§ **Required action**
Please find the number of lines in the material below where the string "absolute" occurs, and give only that number.

--- Given records Enclosed Below ---

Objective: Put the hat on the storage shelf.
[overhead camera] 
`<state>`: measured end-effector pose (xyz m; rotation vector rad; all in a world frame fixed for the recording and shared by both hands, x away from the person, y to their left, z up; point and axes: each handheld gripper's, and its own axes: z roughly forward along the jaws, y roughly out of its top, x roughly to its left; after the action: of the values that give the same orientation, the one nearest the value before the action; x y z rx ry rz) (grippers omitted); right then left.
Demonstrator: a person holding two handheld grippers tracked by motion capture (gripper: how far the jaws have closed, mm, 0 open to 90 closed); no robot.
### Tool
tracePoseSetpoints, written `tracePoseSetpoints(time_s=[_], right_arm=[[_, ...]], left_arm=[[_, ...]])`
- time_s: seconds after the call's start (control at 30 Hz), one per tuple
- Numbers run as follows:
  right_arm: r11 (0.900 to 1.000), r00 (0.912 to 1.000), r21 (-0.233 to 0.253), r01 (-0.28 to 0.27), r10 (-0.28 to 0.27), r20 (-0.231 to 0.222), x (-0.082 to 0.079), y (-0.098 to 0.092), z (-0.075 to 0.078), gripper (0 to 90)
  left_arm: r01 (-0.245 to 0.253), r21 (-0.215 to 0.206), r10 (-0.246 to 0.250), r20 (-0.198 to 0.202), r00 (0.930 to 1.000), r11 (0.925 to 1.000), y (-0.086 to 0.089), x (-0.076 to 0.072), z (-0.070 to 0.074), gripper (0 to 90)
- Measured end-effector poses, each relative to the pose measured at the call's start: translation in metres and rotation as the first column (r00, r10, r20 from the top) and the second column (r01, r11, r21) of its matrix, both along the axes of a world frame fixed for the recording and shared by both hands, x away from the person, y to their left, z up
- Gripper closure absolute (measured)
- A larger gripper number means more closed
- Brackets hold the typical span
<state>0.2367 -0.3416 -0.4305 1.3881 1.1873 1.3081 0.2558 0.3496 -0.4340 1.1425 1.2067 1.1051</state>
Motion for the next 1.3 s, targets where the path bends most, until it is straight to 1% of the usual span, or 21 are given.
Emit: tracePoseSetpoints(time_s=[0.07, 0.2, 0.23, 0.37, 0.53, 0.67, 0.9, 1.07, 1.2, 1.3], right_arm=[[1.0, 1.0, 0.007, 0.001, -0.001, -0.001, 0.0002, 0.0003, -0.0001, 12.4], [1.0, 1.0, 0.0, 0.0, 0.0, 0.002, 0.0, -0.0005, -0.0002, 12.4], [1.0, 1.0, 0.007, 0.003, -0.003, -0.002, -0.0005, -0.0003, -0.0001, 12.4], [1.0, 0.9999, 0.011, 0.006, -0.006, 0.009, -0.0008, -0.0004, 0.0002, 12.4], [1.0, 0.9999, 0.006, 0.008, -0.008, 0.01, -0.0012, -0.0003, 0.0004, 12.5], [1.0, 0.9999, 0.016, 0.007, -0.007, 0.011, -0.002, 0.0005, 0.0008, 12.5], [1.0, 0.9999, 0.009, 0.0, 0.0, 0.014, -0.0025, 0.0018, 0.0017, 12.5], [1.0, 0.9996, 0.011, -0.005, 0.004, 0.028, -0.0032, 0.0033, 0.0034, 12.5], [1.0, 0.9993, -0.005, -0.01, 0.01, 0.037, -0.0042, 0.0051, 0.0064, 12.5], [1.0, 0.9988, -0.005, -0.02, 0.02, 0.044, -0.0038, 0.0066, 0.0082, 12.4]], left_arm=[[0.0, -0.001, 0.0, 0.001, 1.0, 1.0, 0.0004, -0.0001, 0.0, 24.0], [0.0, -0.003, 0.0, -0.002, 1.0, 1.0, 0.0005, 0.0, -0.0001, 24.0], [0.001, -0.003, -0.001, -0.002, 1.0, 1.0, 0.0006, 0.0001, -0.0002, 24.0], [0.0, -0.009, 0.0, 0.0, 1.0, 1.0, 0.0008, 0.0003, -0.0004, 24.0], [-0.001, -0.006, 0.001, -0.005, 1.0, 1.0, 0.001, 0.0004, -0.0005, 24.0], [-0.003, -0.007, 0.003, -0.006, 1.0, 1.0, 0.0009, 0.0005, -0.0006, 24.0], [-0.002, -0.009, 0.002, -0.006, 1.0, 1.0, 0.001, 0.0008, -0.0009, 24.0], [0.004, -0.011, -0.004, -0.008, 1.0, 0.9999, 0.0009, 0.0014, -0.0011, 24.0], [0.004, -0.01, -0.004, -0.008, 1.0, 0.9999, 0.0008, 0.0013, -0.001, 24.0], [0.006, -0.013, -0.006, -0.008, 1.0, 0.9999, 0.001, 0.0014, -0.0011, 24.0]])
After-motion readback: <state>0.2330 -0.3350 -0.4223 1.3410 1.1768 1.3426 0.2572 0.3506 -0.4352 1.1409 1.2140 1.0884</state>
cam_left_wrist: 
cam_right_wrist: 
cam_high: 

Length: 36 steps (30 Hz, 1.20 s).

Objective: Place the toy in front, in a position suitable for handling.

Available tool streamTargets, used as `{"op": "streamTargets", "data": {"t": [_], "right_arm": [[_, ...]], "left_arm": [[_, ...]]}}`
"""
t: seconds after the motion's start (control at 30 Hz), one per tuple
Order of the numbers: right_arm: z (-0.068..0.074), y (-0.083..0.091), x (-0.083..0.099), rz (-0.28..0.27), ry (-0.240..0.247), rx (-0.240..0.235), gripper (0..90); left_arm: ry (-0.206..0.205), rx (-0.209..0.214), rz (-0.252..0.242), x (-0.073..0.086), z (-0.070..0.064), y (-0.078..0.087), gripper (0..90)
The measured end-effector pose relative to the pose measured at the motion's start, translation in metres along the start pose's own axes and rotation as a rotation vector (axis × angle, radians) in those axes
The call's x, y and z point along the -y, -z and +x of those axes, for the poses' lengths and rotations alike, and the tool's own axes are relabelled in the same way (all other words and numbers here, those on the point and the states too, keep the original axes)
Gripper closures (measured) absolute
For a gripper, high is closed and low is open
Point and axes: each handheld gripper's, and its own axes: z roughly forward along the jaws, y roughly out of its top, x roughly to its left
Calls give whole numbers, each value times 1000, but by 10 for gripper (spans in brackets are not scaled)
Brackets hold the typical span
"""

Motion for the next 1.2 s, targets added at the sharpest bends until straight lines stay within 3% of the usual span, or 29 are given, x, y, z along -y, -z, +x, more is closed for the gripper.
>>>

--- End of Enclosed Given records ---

§ **Exercise answer**
2